▶ Requirement
Search the material below for the string "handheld". Return every line that holds it.

▶ Information provided
◇ ◇ ◇ ◇ ◇ ◇ ◇

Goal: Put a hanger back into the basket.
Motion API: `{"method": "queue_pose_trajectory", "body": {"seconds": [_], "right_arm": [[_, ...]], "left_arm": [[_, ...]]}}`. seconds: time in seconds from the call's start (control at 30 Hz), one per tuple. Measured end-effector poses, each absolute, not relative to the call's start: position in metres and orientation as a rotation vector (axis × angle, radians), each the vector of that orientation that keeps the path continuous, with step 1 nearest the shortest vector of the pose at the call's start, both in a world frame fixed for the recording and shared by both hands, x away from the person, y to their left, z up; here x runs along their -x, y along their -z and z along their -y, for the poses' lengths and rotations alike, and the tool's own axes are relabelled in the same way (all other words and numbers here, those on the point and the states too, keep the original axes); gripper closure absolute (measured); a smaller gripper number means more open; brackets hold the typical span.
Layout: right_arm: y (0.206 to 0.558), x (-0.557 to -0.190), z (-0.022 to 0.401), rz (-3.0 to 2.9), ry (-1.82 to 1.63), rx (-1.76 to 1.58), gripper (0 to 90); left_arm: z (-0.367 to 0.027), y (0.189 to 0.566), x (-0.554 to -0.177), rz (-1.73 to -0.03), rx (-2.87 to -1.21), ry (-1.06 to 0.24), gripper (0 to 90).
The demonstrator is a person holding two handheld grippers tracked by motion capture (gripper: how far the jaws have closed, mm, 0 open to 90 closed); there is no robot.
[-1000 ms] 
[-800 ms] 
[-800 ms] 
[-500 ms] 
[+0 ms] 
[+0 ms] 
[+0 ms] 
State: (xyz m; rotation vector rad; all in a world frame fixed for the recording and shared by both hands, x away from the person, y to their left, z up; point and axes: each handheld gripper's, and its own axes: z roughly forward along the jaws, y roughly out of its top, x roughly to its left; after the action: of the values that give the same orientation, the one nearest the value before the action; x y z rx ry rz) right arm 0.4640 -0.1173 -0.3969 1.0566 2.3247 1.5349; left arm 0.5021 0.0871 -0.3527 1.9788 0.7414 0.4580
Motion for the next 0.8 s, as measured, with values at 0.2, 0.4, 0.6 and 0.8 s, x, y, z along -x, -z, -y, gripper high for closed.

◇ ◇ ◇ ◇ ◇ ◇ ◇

▶ The completed task
The demonstrator is a person holding two handheld grippers tracked by motion capture (gripper: how far the jaws have closed, mm, 0 open to 90 closed); there is no robot.
State: (xyz m; rotation vector rad; all in a world frame fixed for the recording and shared by both hands, x away from the person, y to their left, z up; point and axes: each handheld gripper's, and its own axes: z roughly forward along the jaws, y roughly out of its top, x roughly to its left; after the action: of the values that give the same orientation, the one nearest the value before the action; x y z rx ry rz) right arm 0.4640 -0.1173 -0.3969 1.0566 2.3247 1.5349; left arm 0.5021 0.0871 -0.3527 1.9788 0.7414 0.4580

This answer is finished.